**TASK:** Once you have located the line containing "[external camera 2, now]" in the material below, return it exactly along with each line after it through the line containing "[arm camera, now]".

■ ■ ■ ■

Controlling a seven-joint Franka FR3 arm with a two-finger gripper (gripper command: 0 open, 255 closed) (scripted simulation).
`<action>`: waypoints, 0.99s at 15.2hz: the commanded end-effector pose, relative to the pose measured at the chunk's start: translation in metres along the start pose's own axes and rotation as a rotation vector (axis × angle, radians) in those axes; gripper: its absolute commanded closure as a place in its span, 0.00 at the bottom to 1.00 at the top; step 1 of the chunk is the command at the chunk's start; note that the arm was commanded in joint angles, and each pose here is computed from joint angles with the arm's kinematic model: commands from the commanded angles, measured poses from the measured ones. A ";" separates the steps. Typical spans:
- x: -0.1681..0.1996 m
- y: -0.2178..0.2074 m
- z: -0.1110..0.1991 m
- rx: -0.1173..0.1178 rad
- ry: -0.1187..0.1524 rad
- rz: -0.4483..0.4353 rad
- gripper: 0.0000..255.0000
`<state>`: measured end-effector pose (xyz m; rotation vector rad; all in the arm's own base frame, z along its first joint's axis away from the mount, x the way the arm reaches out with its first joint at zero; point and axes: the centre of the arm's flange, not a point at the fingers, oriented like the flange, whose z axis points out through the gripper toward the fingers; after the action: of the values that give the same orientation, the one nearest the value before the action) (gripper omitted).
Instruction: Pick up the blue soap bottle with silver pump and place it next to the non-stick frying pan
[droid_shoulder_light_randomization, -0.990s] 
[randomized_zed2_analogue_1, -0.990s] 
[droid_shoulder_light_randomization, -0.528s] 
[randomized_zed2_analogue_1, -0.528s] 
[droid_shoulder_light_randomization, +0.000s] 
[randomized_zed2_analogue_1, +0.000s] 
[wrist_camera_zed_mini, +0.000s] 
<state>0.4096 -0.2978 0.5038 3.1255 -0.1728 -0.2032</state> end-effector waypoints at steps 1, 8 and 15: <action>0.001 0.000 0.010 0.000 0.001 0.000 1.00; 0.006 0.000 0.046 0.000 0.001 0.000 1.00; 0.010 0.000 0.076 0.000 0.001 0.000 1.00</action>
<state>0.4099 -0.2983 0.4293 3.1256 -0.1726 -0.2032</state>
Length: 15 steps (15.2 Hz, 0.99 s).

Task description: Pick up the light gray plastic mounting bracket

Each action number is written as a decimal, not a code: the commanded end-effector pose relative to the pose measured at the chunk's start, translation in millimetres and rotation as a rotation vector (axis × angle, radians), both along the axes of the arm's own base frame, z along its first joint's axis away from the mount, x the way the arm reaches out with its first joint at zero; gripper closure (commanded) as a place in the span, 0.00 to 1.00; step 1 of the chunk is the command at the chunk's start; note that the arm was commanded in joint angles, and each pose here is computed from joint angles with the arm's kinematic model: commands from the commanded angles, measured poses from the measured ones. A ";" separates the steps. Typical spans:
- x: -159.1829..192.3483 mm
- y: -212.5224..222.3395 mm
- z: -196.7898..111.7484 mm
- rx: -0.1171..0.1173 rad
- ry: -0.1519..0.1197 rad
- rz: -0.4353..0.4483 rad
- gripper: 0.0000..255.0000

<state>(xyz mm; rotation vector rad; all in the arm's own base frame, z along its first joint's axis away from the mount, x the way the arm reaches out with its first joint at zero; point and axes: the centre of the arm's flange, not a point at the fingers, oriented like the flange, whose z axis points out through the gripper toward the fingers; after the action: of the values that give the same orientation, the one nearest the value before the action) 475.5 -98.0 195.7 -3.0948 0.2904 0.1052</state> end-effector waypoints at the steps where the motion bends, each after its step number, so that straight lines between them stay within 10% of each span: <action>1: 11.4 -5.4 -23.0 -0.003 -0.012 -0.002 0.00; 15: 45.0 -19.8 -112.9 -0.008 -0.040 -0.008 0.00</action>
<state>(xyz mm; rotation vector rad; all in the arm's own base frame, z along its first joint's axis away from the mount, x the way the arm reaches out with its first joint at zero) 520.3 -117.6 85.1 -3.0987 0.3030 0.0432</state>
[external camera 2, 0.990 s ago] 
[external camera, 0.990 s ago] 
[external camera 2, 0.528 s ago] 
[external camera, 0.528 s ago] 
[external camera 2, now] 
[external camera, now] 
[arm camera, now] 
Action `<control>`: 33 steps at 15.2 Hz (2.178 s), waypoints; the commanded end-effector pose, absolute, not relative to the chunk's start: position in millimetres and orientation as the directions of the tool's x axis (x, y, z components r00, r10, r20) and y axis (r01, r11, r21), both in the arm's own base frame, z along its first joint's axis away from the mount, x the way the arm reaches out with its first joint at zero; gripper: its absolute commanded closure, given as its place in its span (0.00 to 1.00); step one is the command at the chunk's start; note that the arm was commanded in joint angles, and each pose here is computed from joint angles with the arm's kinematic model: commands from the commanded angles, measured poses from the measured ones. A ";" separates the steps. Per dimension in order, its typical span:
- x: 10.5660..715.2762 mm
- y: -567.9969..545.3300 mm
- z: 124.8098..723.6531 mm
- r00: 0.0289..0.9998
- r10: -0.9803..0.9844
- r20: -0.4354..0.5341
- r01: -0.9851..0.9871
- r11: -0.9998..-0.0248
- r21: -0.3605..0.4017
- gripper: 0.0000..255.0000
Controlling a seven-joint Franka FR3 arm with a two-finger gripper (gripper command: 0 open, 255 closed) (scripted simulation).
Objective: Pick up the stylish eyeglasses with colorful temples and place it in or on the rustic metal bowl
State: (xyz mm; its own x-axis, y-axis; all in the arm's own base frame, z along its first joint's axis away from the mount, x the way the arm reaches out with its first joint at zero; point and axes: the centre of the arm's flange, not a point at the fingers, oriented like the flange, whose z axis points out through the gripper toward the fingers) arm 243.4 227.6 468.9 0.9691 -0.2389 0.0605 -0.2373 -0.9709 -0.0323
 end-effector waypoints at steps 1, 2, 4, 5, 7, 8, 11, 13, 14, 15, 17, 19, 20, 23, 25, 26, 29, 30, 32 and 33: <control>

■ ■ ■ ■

**RESPONSE FOR THIS EXERCISE:**
[external camera 2, now] 
[external camera, now] 
[arm camera, now] 

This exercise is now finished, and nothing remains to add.